• The problem: Transcribe exactly every line from the one containing "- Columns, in" down to the final line of the listing below, including both, and leave out the rest.

+++ Available data +++

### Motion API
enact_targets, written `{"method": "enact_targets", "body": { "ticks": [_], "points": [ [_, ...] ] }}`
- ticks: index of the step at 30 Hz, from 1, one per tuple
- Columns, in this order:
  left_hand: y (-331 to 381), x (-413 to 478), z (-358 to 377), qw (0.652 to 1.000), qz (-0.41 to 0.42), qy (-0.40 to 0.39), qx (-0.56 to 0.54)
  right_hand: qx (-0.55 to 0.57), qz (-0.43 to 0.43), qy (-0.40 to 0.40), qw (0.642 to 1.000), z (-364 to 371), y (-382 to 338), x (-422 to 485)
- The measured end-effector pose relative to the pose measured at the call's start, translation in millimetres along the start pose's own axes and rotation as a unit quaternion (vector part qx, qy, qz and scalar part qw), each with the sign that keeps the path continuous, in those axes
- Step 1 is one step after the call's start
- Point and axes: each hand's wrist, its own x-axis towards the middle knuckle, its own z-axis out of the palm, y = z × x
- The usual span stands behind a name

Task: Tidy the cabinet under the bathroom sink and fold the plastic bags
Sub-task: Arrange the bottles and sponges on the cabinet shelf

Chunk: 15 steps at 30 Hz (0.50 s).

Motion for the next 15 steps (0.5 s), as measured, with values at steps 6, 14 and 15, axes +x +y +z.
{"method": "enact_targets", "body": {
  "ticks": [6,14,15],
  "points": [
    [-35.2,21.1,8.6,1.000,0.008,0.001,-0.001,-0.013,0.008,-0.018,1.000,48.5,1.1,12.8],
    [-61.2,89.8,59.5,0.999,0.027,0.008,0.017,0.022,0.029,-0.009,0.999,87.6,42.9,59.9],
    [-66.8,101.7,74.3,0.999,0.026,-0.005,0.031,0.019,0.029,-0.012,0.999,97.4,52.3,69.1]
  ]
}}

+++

• Reply:
- Columns, in this order:
  left_hand: y (-331 to 381), x (-413 to 478), z (-358 to 377), qw (0.652 to 1.000), qz (-0.41 to 0.42), qy (-0.40 to 0.39), qx (-0.56 to 0.54)
  right_hand: qx (-0.55 to 0.57), qz (-0.43 to 0.43), qy (-0.40 to 0.40), qw (0.642 to 1.000), z (-364 to 371), y (-382 to 338), x (-422 to 485)
- The measured end-effector pose relative to the pose measured at the call's start, translation in millimetres along the start pose's own axes and rotation as a unit quaternion (vector part qx, qy, qz and scalar part qw), each with the sign that keeps the path continuous, in those axes
- Step 1 is one step after the call's start
- Point and axes: each hand's wrist, its own x-axis towards the middle knuckle, its own z-axis out of the palm, y = z × x
- The usual span stands behind a name

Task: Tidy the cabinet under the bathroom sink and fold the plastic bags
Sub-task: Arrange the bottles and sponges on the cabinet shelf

Chunk: 15 steps at 30 Hz (0.50 s).

Motion for the next 15 steps (0.5 s), as measured, with values at steps 6, 14 and 15, axes +x +y +z.
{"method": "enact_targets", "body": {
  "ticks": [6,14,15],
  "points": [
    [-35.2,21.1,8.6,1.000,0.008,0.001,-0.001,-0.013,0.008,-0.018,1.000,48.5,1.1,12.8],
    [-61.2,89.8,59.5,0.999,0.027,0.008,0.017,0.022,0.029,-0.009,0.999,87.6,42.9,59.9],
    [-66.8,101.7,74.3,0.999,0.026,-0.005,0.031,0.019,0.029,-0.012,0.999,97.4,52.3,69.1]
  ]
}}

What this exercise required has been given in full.